Sin embargo, no deja de ser conmovedor pensar en aquel escritor cristiano que, al elaborar el relato de los magos, los imaginó en medio de la noche, siguiendo la pequeña luz de una estrella. La narración respira la convicción profunda de los primeros creyentes después de la resurrección. En Jesús se han cumplido las palabras del profeta Isaías: «El pueblo que caminaba en tinieblas ha visto una luz grande. Habitaban en una tierra de sombras, y una luz ha brillado ante sus ojos» (Isaías 9,1).

Sería una ingenuidad pensar que nosotros estamos viviendo una hora especialmente oscura, trágica y angustiosa. ¿No es precisamente esta oscuridad, frustración e impotencia que captamos en estos momentos uno de los rasgos que acompañan casi siempre el caminar del ser humano a lo largo de los siglos?

Basta abrir las páginas de la historia. Sin duda encontramos momentos de luz en que se anuncian grandes liberaciones, se entrevén mundos nuevos, se abren horizontes más humanos. Y luego, ¿qué viene? Revoluciones que crean nuevas esclavitudes, logros que provocan nuevos problemas, ideales que terminan en «soluciones a medias», nobles luchas que acaban en «pactos mediocres». De nuevo las tinieblas.

No es extraño que se nos diga que «ser hombre es muchas veces una experiencia de frustración». Pero no es esa toda la verdad. A pesar de todos los fracasos y frustraciones, el hombre vuelve a recomponerse, vuelve a esperar, vuelve a ponerse en marcha en dirección a algo. Hay en el ser humano algo que lo llama una y otra vez a la vida y a la esperanza. Hay siempre una estrella que vuelve a encenderse.

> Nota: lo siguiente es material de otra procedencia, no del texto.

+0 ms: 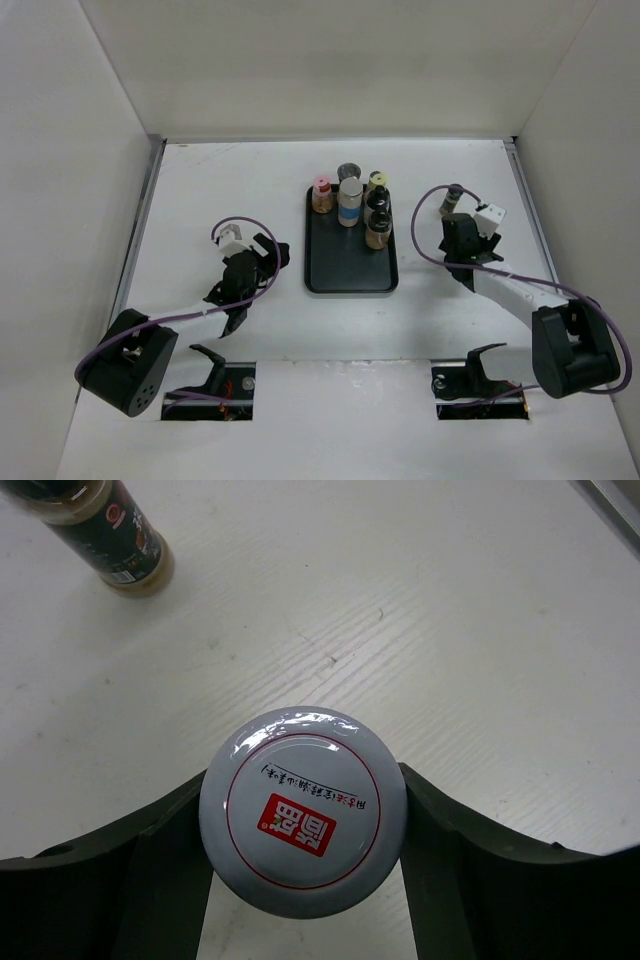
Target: Organize the condiment bottles
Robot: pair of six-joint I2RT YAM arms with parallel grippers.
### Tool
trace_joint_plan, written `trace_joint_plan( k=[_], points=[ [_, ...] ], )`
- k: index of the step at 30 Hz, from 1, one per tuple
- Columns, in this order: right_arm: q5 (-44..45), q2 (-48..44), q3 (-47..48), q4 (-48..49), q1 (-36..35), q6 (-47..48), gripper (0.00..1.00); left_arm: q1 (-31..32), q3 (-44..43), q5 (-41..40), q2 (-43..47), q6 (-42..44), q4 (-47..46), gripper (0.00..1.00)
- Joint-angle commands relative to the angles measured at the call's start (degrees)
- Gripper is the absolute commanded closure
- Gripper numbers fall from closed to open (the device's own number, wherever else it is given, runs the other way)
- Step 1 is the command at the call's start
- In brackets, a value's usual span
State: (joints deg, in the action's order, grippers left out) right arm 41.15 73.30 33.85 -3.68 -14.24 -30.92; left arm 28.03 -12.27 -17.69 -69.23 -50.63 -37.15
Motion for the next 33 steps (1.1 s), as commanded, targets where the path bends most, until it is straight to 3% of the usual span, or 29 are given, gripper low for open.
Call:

Para los creyentes, esa estrella conduce siempre a Jesús. El cristiano no cree en cualquier mesianismo. Y por eso no cae tampoco en cualquier desencanto. El mundo no es «un caso desesperado». No está en completa tiniebla. El mundo está orientado hacia su salvación. Dios será un día el fin del exilio y las tinieblas. Luz total. Hoy solo lo vemos en una humilde estrella que nos guía hacia Belén.